A vã filosofia de um pedagogo iludido

lola51“Vamos fazer pedagogia? Curso de um ano a distancia, vai ser sussa. Sozinho não consigo fazer, se você for comigo, acho que a gente termina”. Mal me convenceu e já estava matriculado, junto a um velho amigo. Nem me preocupei em saber os conteúdos, fui descobrindo como funcionava enquanto caminhava, assim como aquele aparelho posto em uso sem ler o manual. Assim soube que deveria fazer monografia e estágio – os dois, pois um não elimina o outro. Daria mais trabalho do que pensei.

Por que pedagogia? Vários motivos: por querer conhecer a fundo os processos de escolarização, por não querer parar de estudar e por acreditar que o curso ajudaria a estruturar melhor minha prática de professor de Ciências. “Porque eu gosto” não estava na lista. Mas, depois da primeira graduação, a gente aprende que a água da nascente nunca é igual à da foz.

Trezentas horas de estágio para fazer. Cem na Educação Infantil, com crianças de até 6 anos de idade, e mais duzentas nos outros níveis. Na última semana, fiz doze horas em um EMEI. Passei todas essas horas, devidamente assinadas, sem mentira, na sala de aula. De acordo com meu parceiro de curso, a diretora deve achar que sou pedófilo, porque “ninguém cumpre todas as horas de estágio”. Caxias? Não, cumpro as horas porque comecei a gostar da ideia de educar crianças bem pequenas.

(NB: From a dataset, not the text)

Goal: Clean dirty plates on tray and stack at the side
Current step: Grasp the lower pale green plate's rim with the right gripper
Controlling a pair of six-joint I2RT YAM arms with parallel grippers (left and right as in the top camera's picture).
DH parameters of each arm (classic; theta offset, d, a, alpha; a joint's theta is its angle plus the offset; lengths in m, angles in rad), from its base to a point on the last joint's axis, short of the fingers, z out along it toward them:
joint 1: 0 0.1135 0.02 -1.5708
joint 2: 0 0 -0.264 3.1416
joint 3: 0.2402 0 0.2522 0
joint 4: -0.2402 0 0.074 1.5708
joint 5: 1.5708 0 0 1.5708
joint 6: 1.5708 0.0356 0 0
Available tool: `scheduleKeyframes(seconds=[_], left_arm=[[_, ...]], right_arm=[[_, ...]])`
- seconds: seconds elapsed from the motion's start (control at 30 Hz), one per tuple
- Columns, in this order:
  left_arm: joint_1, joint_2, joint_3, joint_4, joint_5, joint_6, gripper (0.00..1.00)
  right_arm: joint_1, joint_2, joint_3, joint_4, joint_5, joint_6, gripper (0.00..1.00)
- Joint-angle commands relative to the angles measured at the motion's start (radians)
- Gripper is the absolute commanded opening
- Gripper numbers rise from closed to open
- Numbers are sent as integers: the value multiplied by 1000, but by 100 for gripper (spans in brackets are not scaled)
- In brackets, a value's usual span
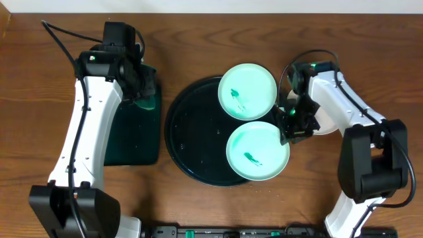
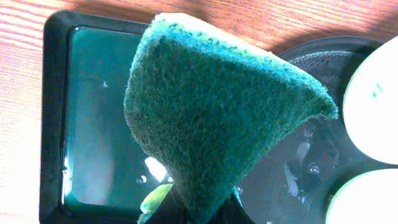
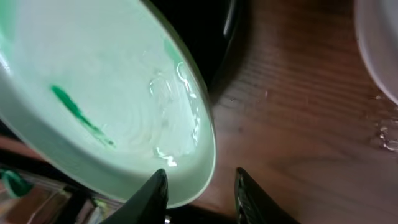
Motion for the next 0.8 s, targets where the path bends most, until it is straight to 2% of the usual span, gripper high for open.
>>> scheduleKeyframes(seconds=[0.0,0.1,0.2,0.23,0.27,0.47,0.6,0.77], left_arm=[[5,-26,-8,-3,2,14,7],[5,-26,-8,-20,-32,14,7],[5,-26,-8,-29,-43,13,7],[5,-26,-8,-29,-43,13,7],[5,-26,-8,-29,-43,13,7],[5,-26,-8,-38,-42,-8,7],[5,-26,-8,-41,-42,-45,7],[4,-26,-8,-41,-42,-48,7]], right_arm=[[44,-3,-54,55,31,48,30],[58,-3,-82,93,86,92,24],[59,-3,-82,113,82,108,11],[60,-3,-82,116,82,108,4],[61,-3,-82,116,82,108,1],[100,-49,-59,127,-28,151,1],[218,-125,-56,254,-35,362,1],[345,-110,-60,423,90,628,1]])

Crianças são brutalmente geniais. Não aceitam shots de felicidade, apenas grandes quantidades, aos banhos. E de piscina. “Tio, você tem piscina? Tem cachorro? Tem gato? Poxa, tio, mas você não tem nada!”, diziam elas, enquanto praticamente se revezavam me abraçando. “Tio, quantos anos você tem?”. Adivinha! “Seis! Trinta e sete! Quarenta e oito! Catorze!” Não há limites para sua curiosidade, muito menos para a criatividade geradora de suas respostas.

inluzão

E me impressionada cada vez mais pensar como nós, adultos, somos capazes de destruí-las e tirar toda sua alegria e vontade de viver enquanto elas crescem, e de nos destruirmos enquanto crescemos. Durante todo o momento que passei com elas nessas doze horas, a cada fala, a cada atividade, a cada sorriso e abraço que recebo, me perguntei como nós podemos transformar criaturas tão doces em monstros duros, secos, frios, cinzas, pasteurizados, enfim, em nós?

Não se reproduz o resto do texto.